Understanding P-values
Mar 10, 2025
What is a P-value? A p-value is a statistical measure that helps you determine whether the results of your experiment are significant. In other words, it helps you decide whether to reject the null hypothesis.
Key Concepts:
- Null Hypothesis (H0): The hypothesis that there is no effect or no difference.
- Alternative Hypothesis (H1): The hypothesis that there is an effect or a difference.
- Significance Level (α): The threshold at which you reject the null hypothesis, commonly set at 0.05.
Interpreting P-values:
- P-value < α (e.g., 0.05): Reject the null hypothesis. There is evidence to suggest a significant effect or difference.
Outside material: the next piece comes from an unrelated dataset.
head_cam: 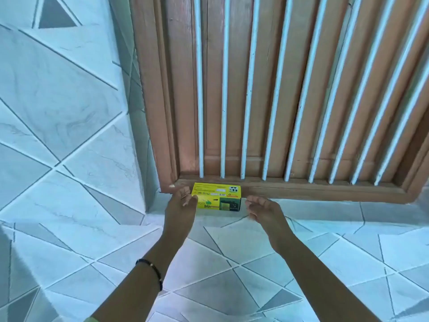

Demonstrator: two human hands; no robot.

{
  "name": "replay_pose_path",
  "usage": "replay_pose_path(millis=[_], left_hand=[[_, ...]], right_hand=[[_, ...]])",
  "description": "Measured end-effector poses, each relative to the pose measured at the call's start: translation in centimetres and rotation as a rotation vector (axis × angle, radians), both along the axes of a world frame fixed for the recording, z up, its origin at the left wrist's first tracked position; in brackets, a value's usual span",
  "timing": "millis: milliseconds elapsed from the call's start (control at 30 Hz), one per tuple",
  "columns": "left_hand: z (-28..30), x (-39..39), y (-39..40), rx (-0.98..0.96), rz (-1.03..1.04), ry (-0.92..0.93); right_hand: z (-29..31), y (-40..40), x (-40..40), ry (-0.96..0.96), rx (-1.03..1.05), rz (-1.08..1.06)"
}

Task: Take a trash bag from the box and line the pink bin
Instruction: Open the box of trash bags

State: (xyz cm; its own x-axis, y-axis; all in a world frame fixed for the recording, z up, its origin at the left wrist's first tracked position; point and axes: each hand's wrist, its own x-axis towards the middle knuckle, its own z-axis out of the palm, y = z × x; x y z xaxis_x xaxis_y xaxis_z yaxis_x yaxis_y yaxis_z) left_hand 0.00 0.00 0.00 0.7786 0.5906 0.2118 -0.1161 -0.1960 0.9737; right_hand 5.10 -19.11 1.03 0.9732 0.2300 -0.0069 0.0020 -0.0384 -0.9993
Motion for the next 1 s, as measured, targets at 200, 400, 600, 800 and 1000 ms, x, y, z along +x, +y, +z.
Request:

- P-value ≥ α (e.g., 0.05): Do not reject the null hypothesis. There is not enough evidence to suggest a significant effect or difference.
Steps to Interpret a P-value:
- Determine the Significance Level (α): This is typically set at 0.05.
- Calculate the P-value: This can be done using statistical software or by looking at a p-value table.
- Compare the P-value to α:
- If P-value < α, reject the null hypothesis.
- If P-value ≥ α, do not reject the null hypothesis.
Example: Suppose you are testing a new drug and want to determine if it is more effective than the current standard treatment. Your null hypothesis (H0) is that there is no difference between the two treatments. After conducting your study, you calculate a p-value of 0.03.
- Since 0.03 < 0.05, you reject the null hypothesis and conclude that there is a statistically significant difference between the two treatments.